Yo, le veo alejarse en medio de la noche con la rapidez de un gato cuando quiere alcanzar un ratón y pienso... ¡ojalá alcance! lo llamo y le recuerdo que espero verlo más tarde. Faltan siete minutos de vuelo, aquí el tiempo es muy valioso; inclina más el rotor, aumenta la potencia para disminuir la agonía de nuestro guerrero de la tierra herido, nuestro hermano.
Quedan dos minutos, ya se alistan para aterrizar, a lo lejos divisa dos luces brillantes e intermitentes, levanta la cabeza y observa el azul y el rojo, colores inequívocos de su destino, la ayuda está muy cerca... nuevamente mira hacia atrás. Se desmorona cuando ve los ojos del soldado cerrados pero advierte que respira, pues ve que le sube y baja el pecho, sin embargo, esto es confirmado por un “pulso estable”, según el enfermero.
Han aterrizado; decenas de ojos están clavados en la silueta oscura de la aeronave. Enciende las luces exteriores para que lo identifiquen plenamente, no quiere causar ningún accidente absurdo. Ordena abrir las puertas, hasta ahí ha llegado su trabajo, bajan al herido y lo ve alejarse escoltado por otros soldados ya en una camilla de verdad, una que lo lleva rápidamente hacia la ambulancia que lo espera. Lo ve perderse entre las puertas y alejarse rápidamente, ahora su mente sólo destila buen augurio y mucha fuerza para que el herido no desfallezca.
Yo estoy en la base, hace dos horas que lo había visto alejarse entre la oscuridad y ahora, comienzo a escuchar el flapeo inconfundible... se está acercando.
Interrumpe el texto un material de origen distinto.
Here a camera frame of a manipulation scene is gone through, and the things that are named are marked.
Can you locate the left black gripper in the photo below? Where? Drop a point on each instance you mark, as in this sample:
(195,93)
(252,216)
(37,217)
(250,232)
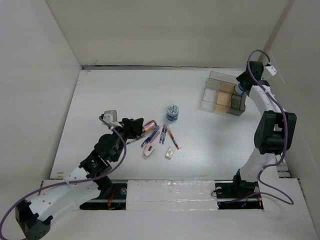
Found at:
(132,127)

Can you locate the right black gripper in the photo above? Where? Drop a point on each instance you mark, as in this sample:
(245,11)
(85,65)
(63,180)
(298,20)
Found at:
(242,77)

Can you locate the pink capped glue bottle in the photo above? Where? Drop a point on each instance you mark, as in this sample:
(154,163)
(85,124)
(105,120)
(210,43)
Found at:
(149,126)

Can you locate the blue patterned tape roll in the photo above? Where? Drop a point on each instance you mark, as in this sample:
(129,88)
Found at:
(172,112)

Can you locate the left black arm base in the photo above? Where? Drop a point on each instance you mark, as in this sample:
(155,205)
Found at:
(113,201)

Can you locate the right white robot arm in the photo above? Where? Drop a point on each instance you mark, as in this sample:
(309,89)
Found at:
(274,133)

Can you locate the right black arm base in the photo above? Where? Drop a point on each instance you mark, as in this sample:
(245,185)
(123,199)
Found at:
(230,197)

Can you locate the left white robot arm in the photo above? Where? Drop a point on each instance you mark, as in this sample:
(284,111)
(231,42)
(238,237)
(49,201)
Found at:
(89,180)

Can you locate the red blue pen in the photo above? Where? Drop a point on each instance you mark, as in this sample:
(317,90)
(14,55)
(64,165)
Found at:
(163,134)

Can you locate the clear compartment organizer box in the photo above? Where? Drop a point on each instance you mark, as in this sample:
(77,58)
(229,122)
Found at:
(219,95)

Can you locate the orange red pen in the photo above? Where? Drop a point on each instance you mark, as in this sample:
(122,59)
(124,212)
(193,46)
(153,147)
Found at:
(173,138)

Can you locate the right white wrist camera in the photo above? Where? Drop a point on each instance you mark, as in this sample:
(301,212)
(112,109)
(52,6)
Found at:
(269,72)

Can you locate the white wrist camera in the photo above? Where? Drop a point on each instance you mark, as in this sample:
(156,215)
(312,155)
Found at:
(269,72)
(110,116)

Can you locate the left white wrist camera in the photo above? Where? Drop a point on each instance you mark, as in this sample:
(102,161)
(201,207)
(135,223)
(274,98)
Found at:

Veinte minutos después lo veo, cansado, trae las marcas propias del casco alrededor de sus oídos; le informo que hace media hora nos hemos enterado que el soldado ya está estable, perdió mucha sangre al igual que su pie derecho, pero gracias a Dios sigue con vida... una vida que mi hermano ha salvado, un hombre, un hermano como ustedes o como yo ¡un guerrero del aire!